El secretario de Estado de Transportes y Movilidad Sostenible, José Antonio Santano, ha anunciado los plazos definitivos para la finalización de las infraestructuras ferroviarias en Gipuzkoa. Según sus declaraciones, la nueva estación de San Sebastián estará lista en el mes de mayo, mientras que la terminal de Irun completará su construcción entre junio y julio. Estas dos instalaciones se posicionan como las primeras operativas del ramal guipuzcoano de la alta velocidad.
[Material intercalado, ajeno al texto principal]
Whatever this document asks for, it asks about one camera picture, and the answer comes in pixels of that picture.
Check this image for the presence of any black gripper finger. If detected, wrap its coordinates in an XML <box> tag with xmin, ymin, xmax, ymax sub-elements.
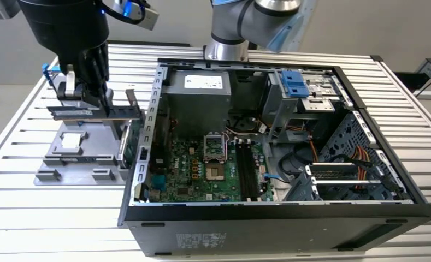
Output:
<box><xmin>104</xmin><ymin>42</ymin><xmax>112</xmax><ymax>115</ymax></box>
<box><xmin>78</xmin><ymin>45</ymin><xmax>108</xmax><ymax>117</ymax></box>

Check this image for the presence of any green graphics card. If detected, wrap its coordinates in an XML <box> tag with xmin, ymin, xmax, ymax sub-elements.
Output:
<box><xmin>115</xmin><ymin>88</ymin><xmax>147</xmax><ymax>169</ymax></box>

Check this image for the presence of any blue data cable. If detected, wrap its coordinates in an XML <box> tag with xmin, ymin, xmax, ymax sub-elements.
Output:
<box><xmin>264</xmin><ymin>173</ymin><xmax>292</xmax><ymax>183</ymax></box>

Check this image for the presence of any black open PC case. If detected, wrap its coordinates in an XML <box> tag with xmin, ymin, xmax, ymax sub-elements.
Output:
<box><xmin>116</xmin><ymin>56</ymin><xmax>431</xmax><ymax>257</ymax></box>

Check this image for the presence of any red orange flat cable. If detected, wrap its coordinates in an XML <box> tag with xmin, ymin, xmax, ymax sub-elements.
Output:
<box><xmin>348</xmin><ymin>146</ymin><xmax>374</xmax><ymax>192</ymax></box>

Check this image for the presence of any round black speaker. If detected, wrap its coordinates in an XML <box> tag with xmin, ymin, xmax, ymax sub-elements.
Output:
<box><xmin>236</xmin><ymin>116</ymin><xmax>260</xmax><ymax>132</ymax></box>

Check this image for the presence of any grey parts rack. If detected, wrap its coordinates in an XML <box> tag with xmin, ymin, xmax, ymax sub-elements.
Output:
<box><xmin>32</xmin><ymin>87</ymin><xmax>136</xmax><ymax>188</ymax></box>

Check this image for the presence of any orange wire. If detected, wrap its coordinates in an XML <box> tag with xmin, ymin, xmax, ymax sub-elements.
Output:
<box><xmin>287</xmin><ymin>122</ymin><xmax>319</xmax><ymax>164</ymax></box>

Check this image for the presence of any silver CPU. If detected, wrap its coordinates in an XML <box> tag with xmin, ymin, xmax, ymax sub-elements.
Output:
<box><xmin>60</xmin><ymin>133</ymin><xmax>84</xmax><ymax>150</ymax></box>

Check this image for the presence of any wire locking lever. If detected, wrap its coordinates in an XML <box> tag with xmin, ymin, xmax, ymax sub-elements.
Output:
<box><xmin>222</xmin><ymin>130</ymin><xmax>230</xmax><ymax>162</ymax></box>

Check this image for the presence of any black looped cable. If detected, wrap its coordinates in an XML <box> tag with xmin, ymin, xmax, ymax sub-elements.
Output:
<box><xmin>278</xmin><ymin>149</ymin><xmax>312</xmax><ymax>182</ymax></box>

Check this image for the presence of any grey power supply unit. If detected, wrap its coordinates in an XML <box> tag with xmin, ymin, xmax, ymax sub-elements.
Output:
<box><xmin>160</xmin><ymin>69</ymin><xmax>232</xmax><ymax>137</ymax></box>

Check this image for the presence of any metal socket cover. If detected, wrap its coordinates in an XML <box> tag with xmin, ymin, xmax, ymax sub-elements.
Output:
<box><xmin>203</xmin><ymin>130</ymin><xmax>226</xmax><ymax>164</ymax></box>

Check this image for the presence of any blue plastic drive latch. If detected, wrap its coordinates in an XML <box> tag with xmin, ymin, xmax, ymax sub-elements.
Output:
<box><xmin>279</xmin><ymin>70</ymin><xmax>307</xmax><ymax>98</ymax></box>

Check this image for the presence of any hard disk in blue carrier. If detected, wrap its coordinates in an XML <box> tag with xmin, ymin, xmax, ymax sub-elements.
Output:
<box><xmin>42</xmin><ymin>62</ymin><xmax>107</xmax><ymax>127</ymax></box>

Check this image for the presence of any metal drive cage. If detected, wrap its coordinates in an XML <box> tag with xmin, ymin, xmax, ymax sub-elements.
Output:
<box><xmin>262</xmin><ymin>69</ymin><xmax>350</xmax><ymax>144</ymax></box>

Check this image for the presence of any grey disk bay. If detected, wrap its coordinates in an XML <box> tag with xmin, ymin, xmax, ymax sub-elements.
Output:
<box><xmin>283</xmin><ymin>161</ymin><xmax>408</xmax><ymax>203</ymax></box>

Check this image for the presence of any black RAM slot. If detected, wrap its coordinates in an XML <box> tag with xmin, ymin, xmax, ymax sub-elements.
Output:
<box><xmin>248</xmin><ymin>138</ymin><xmax>263</xmax><ymax>203</ymax></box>
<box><xmin>236</xmin><ymin>138</ymin><xmax>247</xmax><ymax>203</ymax></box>
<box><xmin>240</xmin><ymin>138</ymin><xmax>252</xmax><ymax>203</ymax></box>
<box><xmin>244</xmin><ymin>138</ymin><xmax>258</xmax><ymax>203</ymax></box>

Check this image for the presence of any CPU socket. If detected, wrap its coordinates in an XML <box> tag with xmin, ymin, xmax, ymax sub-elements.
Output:
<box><xmin>204</xmin><ymin>163</ymin><xmax>226</xmax><ymax>181</ymax></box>

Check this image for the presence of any green Dell motherboard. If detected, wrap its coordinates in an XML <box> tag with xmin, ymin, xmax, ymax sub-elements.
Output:
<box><xmin>146</xmin><ymin>133</ymin><xmax>276</xmax><ymax>204</ymax></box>

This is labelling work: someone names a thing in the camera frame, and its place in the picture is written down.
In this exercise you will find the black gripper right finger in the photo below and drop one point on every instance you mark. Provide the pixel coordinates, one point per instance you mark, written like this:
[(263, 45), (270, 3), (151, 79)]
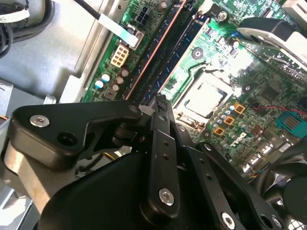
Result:
[(216, 187)]

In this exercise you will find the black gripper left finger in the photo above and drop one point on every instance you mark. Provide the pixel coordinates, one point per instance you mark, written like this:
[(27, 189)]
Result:
[(72, 119)]

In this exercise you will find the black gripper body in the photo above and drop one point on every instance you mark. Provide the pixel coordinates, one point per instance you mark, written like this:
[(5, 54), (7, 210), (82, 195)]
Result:
[(100, 198)]

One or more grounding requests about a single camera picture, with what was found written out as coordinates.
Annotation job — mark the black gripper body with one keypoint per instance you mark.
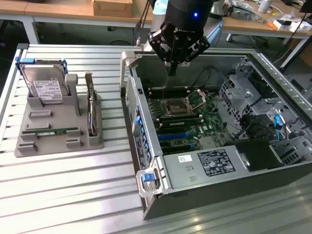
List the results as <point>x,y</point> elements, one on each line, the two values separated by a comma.
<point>187,17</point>

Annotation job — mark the graphics card with metal bracket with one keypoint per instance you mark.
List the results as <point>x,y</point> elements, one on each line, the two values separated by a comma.
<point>91,109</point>

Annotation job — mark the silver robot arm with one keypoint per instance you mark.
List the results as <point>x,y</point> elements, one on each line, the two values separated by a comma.
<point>158,23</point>

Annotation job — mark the black RAM slot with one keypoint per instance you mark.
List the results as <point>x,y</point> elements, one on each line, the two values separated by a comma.
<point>168,89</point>
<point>169,95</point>

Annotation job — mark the metal socket cover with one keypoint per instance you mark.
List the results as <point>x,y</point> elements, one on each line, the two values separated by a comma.
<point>196,98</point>

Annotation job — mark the brown cardboard box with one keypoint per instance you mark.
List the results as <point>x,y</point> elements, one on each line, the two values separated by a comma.
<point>112,7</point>

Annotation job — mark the metal disk bay cage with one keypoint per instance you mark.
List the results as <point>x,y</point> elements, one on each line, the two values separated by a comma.
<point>234,97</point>

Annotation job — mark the CPU socket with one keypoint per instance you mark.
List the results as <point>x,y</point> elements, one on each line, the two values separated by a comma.
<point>176,107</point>

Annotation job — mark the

Durante su intervención, Santano destacó el progreso general de los trabajos, señalando que la plataforma del Tren de Alta Velocidad estará prácticamente concluida a lo largo de este año. Entre los hitos importantes mencionados se encuentra la adjudicación de la base de montaje en Martutene, un elemento clave para la extensión de las vías, así como el inicio de la instalación de la catenaria en diferentes tramos del recorrido. Estas acciones son consideradas vitales para la integración de la provincia en la red ferroviaria moderna.
A pesar de los avances observados, el secretario de Estado reconoció que aún no se han logrado avances concretos sobre la conexión del trazado con Navarra. La decisión sobre si el enlace se llevará a cabo a través de Vitoria-Gasteiz o de Ezkio-Itsaso sigue sin resolverse. Estas declaraciones se produjeron durante la presentación de la nueva línea C5 de Cercanías en Bizkaia, donde se enfatizó el esfuerzo de inversión para mejorar la conectividad ferroviaria en el País Vasco.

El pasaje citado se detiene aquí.